━━━ INFORMATION SHOWN ━━━

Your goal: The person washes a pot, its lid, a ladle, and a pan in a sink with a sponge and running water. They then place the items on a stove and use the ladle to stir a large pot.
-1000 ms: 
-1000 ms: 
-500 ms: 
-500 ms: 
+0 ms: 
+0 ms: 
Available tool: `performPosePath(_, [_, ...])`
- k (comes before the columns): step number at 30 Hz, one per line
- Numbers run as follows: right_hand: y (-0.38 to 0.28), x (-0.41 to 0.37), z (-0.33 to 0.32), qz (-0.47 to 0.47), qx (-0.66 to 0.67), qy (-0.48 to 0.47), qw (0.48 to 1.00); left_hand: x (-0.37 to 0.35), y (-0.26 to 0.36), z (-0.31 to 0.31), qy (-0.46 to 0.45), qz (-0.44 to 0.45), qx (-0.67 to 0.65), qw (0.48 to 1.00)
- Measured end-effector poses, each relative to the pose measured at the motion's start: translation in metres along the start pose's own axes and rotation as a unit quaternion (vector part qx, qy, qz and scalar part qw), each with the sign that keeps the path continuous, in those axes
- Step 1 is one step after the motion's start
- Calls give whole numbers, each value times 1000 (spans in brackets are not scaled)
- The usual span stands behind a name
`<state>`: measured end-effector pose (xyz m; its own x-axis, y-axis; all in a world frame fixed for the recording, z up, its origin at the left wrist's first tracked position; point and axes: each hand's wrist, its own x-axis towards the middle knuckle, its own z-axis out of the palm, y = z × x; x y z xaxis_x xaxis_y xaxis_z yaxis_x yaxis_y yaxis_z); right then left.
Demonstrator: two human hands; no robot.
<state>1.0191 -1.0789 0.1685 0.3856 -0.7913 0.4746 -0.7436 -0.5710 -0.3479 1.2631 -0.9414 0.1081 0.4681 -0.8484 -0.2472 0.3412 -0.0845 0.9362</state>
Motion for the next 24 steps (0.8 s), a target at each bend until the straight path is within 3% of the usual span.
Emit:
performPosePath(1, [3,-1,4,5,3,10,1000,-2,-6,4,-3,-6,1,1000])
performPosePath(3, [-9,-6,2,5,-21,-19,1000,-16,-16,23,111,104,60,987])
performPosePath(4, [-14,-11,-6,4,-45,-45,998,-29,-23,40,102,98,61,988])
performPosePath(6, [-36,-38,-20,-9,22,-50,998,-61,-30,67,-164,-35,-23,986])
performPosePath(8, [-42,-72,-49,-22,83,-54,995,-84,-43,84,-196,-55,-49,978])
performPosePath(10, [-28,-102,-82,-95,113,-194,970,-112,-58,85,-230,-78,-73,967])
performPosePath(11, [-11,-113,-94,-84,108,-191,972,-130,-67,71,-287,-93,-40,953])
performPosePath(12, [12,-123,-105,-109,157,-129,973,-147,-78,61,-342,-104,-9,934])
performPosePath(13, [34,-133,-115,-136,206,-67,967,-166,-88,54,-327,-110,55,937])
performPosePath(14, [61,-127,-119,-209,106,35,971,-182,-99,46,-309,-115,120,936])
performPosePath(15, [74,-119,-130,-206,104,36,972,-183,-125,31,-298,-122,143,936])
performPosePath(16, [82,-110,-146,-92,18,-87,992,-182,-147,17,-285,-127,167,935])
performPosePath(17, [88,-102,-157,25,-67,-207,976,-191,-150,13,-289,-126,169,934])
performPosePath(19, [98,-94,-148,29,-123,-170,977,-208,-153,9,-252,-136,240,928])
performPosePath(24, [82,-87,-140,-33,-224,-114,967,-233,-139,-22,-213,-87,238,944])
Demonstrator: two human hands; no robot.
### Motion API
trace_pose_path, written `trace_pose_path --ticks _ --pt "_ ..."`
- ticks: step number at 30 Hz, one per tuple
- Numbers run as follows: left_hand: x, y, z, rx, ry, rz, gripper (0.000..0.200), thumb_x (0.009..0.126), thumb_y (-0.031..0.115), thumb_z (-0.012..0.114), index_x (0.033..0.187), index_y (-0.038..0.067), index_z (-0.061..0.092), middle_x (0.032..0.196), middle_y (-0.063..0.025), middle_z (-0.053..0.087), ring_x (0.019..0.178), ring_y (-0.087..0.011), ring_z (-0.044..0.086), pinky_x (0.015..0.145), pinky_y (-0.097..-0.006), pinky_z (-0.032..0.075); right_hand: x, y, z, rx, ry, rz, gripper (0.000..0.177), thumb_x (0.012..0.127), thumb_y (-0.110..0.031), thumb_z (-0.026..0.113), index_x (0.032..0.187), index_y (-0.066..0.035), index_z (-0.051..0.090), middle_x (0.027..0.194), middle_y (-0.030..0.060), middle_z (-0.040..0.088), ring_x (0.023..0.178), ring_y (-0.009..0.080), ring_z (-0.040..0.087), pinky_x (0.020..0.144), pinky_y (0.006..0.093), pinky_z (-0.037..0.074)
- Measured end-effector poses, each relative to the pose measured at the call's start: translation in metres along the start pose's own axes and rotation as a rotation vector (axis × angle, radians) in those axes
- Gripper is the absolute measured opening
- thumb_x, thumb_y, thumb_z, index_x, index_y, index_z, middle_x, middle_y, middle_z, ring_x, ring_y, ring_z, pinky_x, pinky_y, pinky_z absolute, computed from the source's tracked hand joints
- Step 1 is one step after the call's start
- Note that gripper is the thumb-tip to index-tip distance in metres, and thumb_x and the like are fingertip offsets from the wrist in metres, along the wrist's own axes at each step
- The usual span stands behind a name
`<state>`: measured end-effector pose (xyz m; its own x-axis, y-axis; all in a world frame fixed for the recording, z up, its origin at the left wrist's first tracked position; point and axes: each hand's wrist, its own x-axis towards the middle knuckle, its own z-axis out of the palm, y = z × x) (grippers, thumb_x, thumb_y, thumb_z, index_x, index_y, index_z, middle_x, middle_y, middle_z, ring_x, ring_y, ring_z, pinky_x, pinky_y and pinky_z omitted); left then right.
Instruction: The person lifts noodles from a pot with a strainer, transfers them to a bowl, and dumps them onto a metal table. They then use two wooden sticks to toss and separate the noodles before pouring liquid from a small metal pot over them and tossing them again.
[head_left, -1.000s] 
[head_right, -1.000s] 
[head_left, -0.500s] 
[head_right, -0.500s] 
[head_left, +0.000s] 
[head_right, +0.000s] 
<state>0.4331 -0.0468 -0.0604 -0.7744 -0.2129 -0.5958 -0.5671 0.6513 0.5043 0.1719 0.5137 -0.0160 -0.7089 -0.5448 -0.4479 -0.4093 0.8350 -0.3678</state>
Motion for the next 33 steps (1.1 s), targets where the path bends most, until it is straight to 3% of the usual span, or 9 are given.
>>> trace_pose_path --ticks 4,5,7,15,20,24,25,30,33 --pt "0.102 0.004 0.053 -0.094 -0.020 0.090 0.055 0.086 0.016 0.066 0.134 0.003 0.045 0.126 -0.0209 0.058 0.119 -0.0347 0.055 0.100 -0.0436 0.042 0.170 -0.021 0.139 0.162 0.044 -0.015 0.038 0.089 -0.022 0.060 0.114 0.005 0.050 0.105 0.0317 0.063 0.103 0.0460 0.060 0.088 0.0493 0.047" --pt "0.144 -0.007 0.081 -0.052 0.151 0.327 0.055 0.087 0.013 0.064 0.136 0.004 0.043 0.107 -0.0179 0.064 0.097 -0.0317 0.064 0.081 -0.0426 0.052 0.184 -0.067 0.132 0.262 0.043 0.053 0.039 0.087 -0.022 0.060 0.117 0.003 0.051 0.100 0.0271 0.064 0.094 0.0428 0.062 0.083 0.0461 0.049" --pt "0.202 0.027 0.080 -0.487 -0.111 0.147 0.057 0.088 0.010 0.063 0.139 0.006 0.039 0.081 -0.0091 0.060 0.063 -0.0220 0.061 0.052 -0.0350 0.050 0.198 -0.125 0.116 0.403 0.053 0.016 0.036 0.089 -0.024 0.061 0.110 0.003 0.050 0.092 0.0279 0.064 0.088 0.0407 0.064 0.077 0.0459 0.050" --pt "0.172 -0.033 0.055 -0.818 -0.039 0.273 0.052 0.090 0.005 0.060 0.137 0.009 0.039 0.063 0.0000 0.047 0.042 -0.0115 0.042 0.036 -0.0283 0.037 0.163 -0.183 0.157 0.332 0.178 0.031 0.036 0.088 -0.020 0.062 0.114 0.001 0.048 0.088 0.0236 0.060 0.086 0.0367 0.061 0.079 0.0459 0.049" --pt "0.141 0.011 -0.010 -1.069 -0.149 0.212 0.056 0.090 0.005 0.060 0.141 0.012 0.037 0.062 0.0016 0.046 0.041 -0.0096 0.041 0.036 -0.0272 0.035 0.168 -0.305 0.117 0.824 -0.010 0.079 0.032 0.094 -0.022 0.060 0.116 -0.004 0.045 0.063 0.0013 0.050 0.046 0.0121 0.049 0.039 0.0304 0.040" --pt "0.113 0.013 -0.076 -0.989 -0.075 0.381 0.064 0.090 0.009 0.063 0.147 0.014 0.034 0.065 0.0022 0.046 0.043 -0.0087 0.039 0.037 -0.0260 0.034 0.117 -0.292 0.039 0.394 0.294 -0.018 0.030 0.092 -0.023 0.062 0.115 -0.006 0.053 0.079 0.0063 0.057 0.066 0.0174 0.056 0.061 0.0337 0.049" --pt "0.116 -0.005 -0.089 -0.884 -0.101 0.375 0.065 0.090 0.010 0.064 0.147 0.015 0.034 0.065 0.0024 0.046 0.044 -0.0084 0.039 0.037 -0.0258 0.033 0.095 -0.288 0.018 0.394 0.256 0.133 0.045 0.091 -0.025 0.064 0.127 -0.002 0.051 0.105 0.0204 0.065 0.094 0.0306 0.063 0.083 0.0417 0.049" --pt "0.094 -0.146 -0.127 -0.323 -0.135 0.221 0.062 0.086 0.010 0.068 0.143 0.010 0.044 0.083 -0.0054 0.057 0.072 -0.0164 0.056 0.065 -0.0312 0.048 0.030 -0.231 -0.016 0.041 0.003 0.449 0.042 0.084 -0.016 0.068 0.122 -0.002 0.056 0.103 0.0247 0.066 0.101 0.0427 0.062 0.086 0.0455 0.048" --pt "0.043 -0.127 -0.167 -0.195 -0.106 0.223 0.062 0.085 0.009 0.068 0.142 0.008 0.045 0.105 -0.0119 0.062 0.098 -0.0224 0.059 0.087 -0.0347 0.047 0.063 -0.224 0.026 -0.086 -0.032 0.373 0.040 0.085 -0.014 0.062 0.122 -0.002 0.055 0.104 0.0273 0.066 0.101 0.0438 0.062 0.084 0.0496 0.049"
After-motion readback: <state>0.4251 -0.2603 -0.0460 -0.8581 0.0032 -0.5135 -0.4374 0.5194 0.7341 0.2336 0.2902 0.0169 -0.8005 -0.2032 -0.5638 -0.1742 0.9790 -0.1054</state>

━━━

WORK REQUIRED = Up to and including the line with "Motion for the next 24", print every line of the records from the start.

PROBLEM SOLUTION =
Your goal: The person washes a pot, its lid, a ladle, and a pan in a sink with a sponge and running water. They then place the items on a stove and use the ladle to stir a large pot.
-1000 ms: 
-1000 ms: 
-500 ms: 
-500 ms: 
+0 ms: 
+0 ms: 
Available tool: `performPosePath(_, [_, ...])`
- k (comes before the columns): step number at 30 Hz, one per line
- Numbers run as follows: right_hand: y (-0.38 to 0.28), x (-0.41 to 0.37), z (-0.33 to 0.32), qz (-0.47 to 0.47), qx (-0.66 to 0.67), qy (-0.48 to 0.47), qw (0.48 to 1.00); left_hand: x (-0.37 to 0.35), y (-0.26 to 0.36), z (-0.31 to 0.31), qy (-0.46 to 0.45), qz (-0.44 to 0.45), qx (-0.67 to 0.65), qw (0.48 to 1.00)
- Measured end-effector poses, each relative to the pose measured at the motion's start: translation in metres along the start pose's own axes and rotation as a unit quaternion (vector part qx, qy, qz and scalar part qw), each with the sign that keeps the path continuous, in those axes
- Step 1 is one step after the motion's start
- Calls give whole numbers, each value times 1000 (spans in brackets are not scaled)
- The usual span stands behind a name
`<state>`: measured end-effector pose (xyz m; its own x-axis, y-axis; all in a world frame fixed for the recording, z up, its origin at the left wrist's first tracked position; point and axes: each hand's wrist, its own x-axis towards the middle knuckle, its own z-axis out of the palm, y = z × x; x y z xaxis_x xaxis_y xaxis_z yaxis_x yaxis_y yaxis_z); right then left.
Demonstrator: two human hands; no robot.
<state>1.0191 -1.0789 0.1685 0.3856 -0.7913 0.4746 -0.7436 -0.5710 -0.3479 1.2631 -0.9414 0.1081 0.4681 -0.8484 -0.2472 0.3412 -0.0845 0.9362</state>
Motion for the next 24 steps (0.8 s), a target at each bend until the straight path is within 3% of the usual span.

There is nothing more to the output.